A Fundação Casa de Rui Barbosa (FCRB) oficializou nesta sexta-feira (28) a doação de acervos de escritores indígenas, em uma cerimônia durante a 1ª Festa Literária da Fundação Casa de Rui Barbosa (FliRui), no Rio de Janeiro. Pela primeira vez, esses materiais passam a integrar o patrimônio da instituição, reforçando sua política de preservação e reconhecendo o importante papel desses autores na literatura brasileira contemporânea.
Os acervos agora fazem parte do Arquivo-Museu de Literatura Brasileira da FCRB, responsável por salvaguardar a produção literária nacional. Essa incorporação é um marco para a fundação, que reconhece a diversidade de vozes que contribuem para a construção da memória literária do país.
A ministra da Cultura, Margareth Menezes, destacou a importância dessa iniciativa: “A Casa de Rui Barbosa faz hoje o que sempre esperamos das instituições públicas: coragem para abrir espaço, rever narrativas e acolher a diversidade que molda o Brasil. Ao incorporar os acervos de três grandes autoras e autores indígenas, a fundação sinaliza que a memória literária do país precisa refletir todas as vozes que a constroem. Este é um passo firme, necessário e profundamente simbólico”.

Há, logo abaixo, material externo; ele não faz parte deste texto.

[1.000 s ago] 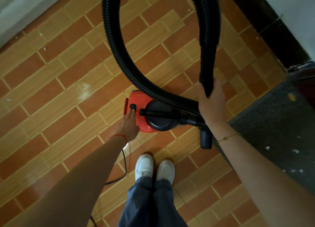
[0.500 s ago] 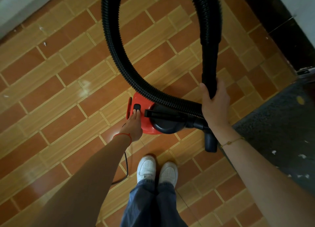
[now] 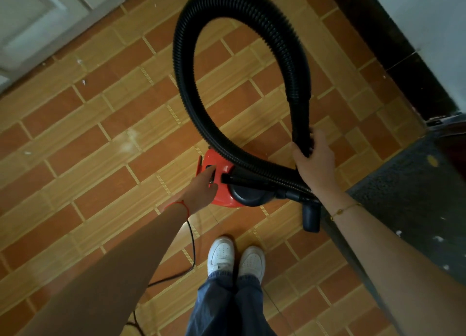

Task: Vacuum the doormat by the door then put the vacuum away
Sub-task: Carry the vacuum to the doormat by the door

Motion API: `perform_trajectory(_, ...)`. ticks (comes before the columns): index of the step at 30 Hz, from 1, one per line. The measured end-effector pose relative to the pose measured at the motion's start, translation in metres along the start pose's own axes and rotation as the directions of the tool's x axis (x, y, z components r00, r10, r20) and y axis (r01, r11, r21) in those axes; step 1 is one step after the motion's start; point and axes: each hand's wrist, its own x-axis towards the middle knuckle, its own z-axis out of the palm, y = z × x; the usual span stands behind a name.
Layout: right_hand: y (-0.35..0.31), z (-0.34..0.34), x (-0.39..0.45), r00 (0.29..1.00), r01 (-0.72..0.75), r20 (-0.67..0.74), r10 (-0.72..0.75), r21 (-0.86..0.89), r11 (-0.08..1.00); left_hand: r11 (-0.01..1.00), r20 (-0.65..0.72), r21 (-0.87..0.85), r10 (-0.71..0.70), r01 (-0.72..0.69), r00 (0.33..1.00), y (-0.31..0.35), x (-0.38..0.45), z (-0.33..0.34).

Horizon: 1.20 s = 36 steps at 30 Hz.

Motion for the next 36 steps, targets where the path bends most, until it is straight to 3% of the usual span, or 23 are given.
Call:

Entre os doadores dos acervos está Daniel Munduruku, escritor, educador e ativista do povo Munduruku, autor de mais de 70 livros. Ele entregou itens como sua primeira máquina de escrever, fotografias, cartas, desenhos e exemplares originais de primeiras edições. Sua presença na FliRui foi muito comemorada pelo público e reforçou a importância desses acervos para a preservação da cultura e da história dos povos indígenas.
Além de Daniel Munduruku, a escritora, poetisa e fotógrafa Márcia Kambeba, do povo Omágua/Kambeba, também doou parte de seu acervo para a FCRB. Entre os materiais, estão álbuns fotográficos produzidos em aldeias, desenhos autorais baseados em grafismos tradicionais, poemas inéditos e objetos como maracá, cuia e bordados feitos por ela. Márcia ressaltou a importância de acolher essas vozes ancestrais: “Esses ambientes históricos tornam-se mais completos quando acolhem vozes ancestrais que escrevem a partir de seus saberes, memórias, vivências e cosmologias”.
Outra importante doação foi feita por Eliane Potiguara, primeira escritora indígena do Brasil e fundadora do Grumin. Ela entregou cartas recebidas e enviadas ao longo de sua trajetória, manuscritos, materiais de pesquisa, registros de atuação política e comunitária, pôsteres, diplomas e documentos que testemunham décadas de participação no movimento indígena. Essa doação é um importante registro da atuação desses povos na luta pelos seus direitos e pela valorização de sua cultura.
O presidente da FCRB, Alexandre Santini, ressaltou a importância desses acervos para a instituição: “Ao acolher as culturas indígenas como protagonistas do pensamento, da memória e da criação literária, abrimos caminho para uma compreensão mais ampla do país e do povo brasileiro. Esse processo foi construído com muito cuidado, respeitando um protocolo de consultas aos indígenas e incorporando outras formas de conceber e preservar a ideia de acervo”.